=== What needs to be done ===
The entries should be written out again exactly as they read.

=== Material for the task ===
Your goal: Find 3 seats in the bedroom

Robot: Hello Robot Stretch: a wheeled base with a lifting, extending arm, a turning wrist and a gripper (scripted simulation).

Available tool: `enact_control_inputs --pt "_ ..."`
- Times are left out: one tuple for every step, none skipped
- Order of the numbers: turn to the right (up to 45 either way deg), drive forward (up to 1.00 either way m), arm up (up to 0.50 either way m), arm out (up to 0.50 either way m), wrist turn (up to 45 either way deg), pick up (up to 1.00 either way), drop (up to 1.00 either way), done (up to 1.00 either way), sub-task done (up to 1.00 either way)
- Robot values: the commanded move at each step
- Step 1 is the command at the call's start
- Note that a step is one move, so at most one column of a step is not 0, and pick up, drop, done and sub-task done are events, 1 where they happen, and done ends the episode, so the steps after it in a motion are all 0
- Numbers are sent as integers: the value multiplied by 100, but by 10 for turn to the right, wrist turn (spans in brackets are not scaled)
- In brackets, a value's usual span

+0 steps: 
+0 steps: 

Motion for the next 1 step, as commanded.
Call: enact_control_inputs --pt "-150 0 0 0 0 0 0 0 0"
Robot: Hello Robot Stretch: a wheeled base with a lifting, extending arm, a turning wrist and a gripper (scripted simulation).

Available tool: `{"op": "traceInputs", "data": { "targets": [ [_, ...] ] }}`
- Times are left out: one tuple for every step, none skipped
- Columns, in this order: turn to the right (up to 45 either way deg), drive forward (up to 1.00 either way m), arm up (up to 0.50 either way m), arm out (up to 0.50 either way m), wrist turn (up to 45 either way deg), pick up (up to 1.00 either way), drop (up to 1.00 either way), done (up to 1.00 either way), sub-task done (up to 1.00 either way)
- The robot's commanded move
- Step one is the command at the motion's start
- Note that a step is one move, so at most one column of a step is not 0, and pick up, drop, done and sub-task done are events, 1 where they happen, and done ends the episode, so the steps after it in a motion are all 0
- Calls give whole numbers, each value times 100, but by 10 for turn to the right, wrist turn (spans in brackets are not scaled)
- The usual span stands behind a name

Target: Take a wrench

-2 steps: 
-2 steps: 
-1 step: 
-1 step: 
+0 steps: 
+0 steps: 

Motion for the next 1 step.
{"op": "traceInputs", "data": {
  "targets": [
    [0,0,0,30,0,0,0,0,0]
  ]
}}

=== Task solution ===
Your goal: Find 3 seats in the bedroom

Robot: Hello Robot Stretch: a wheeled base with a lifting, extending arm, a turning wrist and a gripper (scripted simulation).

Available tool: `enact_control_inputs --pt "_ ..."`
- Times are left out: one tuple for every step, none skipped
- Order of the numbers: turn to the right (up to 45 either way deg), drive forward (up to 1.00 either way m), arm up (up to 0.50 either way m), arm out (up to 0.50 either way m), wrist turn (up to 45 either way deg), pick up (up to 1.00 either way), drop (up to 1.00 either way), done (up to 1.00 either way), sub-task done (up to 1.00 either way)
- Robot values: the commanded move at each step
- Step 1 is the command at the call's start
- Note that a step is one move, so at most one column of a step is not 0, and pick up, drop, done and sub-task done are events, 1 where they happen, and done ends the episode, so the steps after it in a motion are all 0
- Numbers are sent as integers: the value multiplied by 100, but by 10 for turn to the right, wrist turn (spans in brackets are not scaled)
- In brackets, a value's usual span

+0 steps: 
+0 steps: 

Motion for the next 1 step, as commanded.
Call: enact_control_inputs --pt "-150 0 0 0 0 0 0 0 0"
Robot: Hello Robot Stretch: a wheeled base with a lifting, extending arm, a turning wrist and a gripper (scripted simulation).

Available tool: `{"op": "traceInputs", "data": { "targets": [ [_, ...] ] }}`
- Times are left out: one tuple for every step, none skipped
- Columns, in this order: turn to the right (up to 45 either way deg), drive forward (up to 1.00 either way m), arm up (up to 0.50 either way m), arm out (up to 0.50 either way m), wrist turn (up to 45 either way deg), pick up (up to 1.00 either way), drop (up to 1.00 either way), done (up to 1.00 either way), sub-task done (up to 1.00 either way)
- The robot's commanded move
- Step one is the command at the motion's start
- Note that a step is one move, so at most one column of a step is not 0, and pick up, drop, done and sub-task done are events, 1 where they happen, and done ends the episode, so the steps after it in a motion are all 0
- Calls give whole numbers, each value times 100, but by 10 for turn to the right, wrist turn (spans in brackets are not scaled)
- The usual span stands behind a name

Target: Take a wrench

-2 steps: 
-2 steps: 
-1 step: 
-1 step: 
+0 steps: 
+0 steps: 

Motion for the next 1 step.
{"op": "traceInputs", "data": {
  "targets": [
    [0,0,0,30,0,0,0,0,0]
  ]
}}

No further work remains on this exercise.